Extracted records
=== Section Start ===

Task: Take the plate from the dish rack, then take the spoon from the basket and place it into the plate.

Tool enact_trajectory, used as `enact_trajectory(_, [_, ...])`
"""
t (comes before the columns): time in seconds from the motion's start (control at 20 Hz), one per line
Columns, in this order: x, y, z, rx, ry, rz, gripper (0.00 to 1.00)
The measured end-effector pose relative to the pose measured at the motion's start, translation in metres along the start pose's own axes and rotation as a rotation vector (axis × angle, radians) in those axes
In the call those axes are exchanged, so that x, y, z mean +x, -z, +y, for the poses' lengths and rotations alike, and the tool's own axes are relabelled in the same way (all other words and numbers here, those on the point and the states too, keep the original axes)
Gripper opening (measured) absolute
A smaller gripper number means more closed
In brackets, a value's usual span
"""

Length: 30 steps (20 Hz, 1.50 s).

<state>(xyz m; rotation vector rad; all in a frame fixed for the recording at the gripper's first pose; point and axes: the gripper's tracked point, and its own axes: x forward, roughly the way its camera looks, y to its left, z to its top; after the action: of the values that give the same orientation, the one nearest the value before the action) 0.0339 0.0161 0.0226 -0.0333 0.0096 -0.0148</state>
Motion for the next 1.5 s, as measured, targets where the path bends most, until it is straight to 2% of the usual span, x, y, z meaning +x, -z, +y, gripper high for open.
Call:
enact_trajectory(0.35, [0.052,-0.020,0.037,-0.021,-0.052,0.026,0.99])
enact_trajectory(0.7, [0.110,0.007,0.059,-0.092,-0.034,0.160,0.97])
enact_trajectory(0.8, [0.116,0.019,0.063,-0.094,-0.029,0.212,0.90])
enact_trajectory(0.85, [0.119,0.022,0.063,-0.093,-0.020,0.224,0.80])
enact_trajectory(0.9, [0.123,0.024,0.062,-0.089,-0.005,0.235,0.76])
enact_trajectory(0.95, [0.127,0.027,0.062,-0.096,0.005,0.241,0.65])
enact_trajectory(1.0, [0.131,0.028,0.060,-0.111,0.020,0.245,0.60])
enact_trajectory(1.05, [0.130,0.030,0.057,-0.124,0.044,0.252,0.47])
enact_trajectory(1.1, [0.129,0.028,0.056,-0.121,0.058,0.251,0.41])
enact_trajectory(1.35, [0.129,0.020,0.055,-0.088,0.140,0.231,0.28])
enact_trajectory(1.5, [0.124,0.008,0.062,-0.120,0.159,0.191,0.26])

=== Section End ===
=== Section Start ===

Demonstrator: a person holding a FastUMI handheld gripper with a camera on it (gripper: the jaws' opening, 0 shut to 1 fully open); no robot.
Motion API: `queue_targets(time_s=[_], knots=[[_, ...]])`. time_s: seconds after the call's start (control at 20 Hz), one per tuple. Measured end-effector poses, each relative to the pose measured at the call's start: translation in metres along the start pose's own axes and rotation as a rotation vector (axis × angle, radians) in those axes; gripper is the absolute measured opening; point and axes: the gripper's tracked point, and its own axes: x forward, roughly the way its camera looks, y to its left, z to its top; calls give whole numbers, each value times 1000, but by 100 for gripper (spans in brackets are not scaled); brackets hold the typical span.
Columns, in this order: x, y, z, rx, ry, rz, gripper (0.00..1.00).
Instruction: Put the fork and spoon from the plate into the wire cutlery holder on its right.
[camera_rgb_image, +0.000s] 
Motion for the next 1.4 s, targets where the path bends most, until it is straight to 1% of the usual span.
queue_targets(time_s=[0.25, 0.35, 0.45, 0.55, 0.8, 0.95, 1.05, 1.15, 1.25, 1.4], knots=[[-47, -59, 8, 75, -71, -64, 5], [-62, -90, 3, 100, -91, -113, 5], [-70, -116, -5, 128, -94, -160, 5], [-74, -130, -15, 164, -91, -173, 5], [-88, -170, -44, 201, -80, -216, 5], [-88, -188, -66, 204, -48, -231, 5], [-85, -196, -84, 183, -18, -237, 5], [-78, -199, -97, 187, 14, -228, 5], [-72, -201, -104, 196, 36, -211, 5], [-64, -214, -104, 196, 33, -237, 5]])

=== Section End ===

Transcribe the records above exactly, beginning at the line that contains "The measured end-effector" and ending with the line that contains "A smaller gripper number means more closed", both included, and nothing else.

• [Task result]:
The measured end-effector pose relative to the pose measured at the motion's start, translation in metres along the start pose's own axes and rotation as a rotation vector (axis × angle, radians) in those axes
In the call those axes are exchanged, so that x, y, z mean +x, -z, +y, for the poses' lengths and rotations alike, and the tool's own axes are relabelled in the same way (all other words and numbers here, those on the point and the states too, keep the original axes)
Gripper opening (measured) absolute
A smaller gripper number means more closed

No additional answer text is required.